Gravelines, le 28 octobre 2024 – À 9h ce matin, une quarantaine d’activistes de Greenpeace France et Luxembourg ont pénétré le périmètre de la centrale nucléaire de Gravelines pour dénoncer sa vulnérabilité aux risques d’inondation et de submersion par la mer. Des activistes, à bord d’embarcations sur le canal de rejet de la centrale, brandissent un message d’information publique : « Montée des eaux, nucléaire à l’eau ». Des cerfs-volants en forme de méduses et 60 fumigènes bleus symbolisent l’eau qui monte sur la centrale. Alors qu’un débat public est en cours, Greenpeace met en lumière la dangerosité du projet d’EDF de construire deux nouveaux réacteurs nucléaires sur ce site, au cœur du delta de l’Aa, en proie à des inondations qui impactent de plus en plus la population, et au bord d’une mer dont le niveau va monter inexorablement.
Quelques semaines après la publication du rapport La centrale nucléaire de Gravelines : un château de sable en bord de mer, Greenpeace France et Luxembourg tiennent à informer la population sur les dernières avancées scientifiques en matière de risques climatiques et sur la dangerosité de ce projet de construction de nouveaux réacteurs nucléaires en zone inondable.
L’impossible garantie de la sûreté nucléaire face au dérèglement climatique
Dans son dossier des maîtres d’ouvrage, EDF estime que les données sur lesquelles se base le dimensionnement de la centrale sont « suffisamment robustes pour atteindre l’horizon 2070 des troisièmes visites décennales des réacteurs EPR2 (à mi-chemin des 60 années d’exploitation) ». Pour le reste, EDF misera sur une possibilité d’adaptation à la marge selon un principe d’amélioration continue [1].
Alors que le Programme des Nations unies pour l’environnement alerte sur le fait que « les émissions de gaz à effet de serre restent beaucoup trop élevées et entraînent la planète vers un réchauffement de + 3,1 °C », et que les prévisions des scientifiques sur l’augmentation du niveau de la mer et la multiplication des évènements climatiques extrêmes comme les pluies intenses sont alarmantes, EDF fait un pari qui pourrait mettre en danger la population et l’environnement.
Un monde à + 3,1 °C, c’est la multiplication des catastrophes climatiques avec notamment l’accélération de la fonte des calottes glaciaires et donc l’augmentation du niveau de la mer. Tous nos repères actuels seront bouleversés, et il est déjà acté que des territoires côtiers deviendront inhabitables y compris sur la Côte d’Opale [2], littoral au nord-ouest de la France.
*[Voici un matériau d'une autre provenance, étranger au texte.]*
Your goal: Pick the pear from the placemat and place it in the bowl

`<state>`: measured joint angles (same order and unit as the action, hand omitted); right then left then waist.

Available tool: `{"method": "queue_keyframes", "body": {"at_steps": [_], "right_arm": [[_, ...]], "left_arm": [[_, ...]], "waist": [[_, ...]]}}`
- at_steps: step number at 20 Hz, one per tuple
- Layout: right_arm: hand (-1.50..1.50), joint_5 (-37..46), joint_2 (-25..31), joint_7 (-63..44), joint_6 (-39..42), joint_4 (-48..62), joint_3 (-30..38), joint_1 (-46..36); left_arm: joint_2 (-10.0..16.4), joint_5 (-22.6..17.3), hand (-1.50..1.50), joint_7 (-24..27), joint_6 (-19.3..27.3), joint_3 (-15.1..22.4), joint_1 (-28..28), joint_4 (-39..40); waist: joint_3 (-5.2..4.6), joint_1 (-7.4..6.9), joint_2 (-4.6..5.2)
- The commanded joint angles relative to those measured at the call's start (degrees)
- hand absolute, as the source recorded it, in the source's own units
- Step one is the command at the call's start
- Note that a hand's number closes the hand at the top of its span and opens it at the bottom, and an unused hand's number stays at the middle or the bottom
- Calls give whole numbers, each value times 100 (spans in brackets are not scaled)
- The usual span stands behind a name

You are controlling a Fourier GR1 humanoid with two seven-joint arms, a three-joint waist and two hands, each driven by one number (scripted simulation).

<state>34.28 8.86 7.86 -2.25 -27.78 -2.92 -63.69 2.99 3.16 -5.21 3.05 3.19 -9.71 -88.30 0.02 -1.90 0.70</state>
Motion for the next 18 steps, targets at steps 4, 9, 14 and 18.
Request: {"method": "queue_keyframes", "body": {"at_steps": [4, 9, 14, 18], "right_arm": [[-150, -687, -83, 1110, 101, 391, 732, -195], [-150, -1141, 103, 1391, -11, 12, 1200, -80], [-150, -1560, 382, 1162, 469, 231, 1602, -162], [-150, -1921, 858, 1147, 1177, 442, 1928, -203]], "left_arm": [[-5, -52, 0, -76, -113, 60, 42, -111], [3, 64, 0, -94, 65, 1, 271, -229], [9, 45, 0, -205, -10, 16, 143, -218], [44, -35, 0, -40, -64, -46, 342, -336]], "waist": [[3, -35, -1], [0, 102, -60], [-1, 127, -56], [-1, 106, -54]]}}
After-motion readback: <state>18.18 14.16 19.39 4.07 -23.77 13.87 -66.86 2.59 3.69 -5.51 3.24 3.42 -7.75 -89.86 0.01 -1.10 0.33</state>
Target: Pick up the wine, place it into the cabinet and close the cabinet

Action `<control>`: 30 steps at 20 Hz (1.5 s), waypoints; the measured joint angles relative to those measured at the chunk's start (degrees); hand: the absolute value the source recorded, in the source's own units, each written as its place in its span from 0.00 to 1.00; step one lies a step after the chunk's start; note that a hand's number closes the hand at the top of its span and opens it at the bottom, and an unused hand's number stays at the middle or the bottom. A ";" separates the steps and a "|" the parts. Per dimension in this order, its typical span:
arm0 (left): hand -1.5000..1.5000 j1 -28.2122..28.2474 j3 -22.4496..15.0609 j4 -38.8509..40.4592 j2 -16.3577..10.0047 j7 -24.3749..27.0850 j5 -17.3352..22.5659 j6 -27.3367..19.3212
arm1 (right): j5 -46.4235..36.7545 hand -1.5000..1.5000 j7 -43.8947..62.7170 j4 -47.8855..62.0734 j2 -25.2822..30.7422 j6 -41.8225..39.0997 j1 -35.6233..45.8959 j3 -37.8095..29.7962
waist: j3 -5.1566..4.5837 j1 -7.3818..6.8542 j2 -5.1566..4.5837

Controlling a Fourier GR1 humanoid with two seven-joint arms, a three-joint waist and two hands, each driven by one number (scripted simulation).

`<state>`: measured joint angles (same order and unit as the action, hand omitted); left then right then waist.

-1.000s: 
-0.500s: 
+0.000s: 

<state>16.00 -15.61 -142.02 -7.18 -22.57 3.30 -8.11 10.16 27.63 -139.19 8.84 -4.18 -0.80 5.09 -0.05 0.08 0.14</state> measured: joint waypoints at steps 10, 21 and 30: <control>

Greenpeace considère qu’il est irresponsable de miser sur cette méthode pour des réacteurs nucléaires qu’on peut éviter de construire dans une zone aussi dangereuse que le polder de Gravelines, qui sera de plus en plus exposé aux risques de submersion avec l’aggravation du dérèglement climatique. Il n’est pas envisageable d’improviser face aux risques climatiques.
Un vide abyssal d’informations dans le dossier du projet d’EDF
Greenpeace France dénonce également les lacunes du dossier d’EDF et le manque d’informations pourtant nécessaires au débat public [3] qui a débuté le 17 septembre dernier.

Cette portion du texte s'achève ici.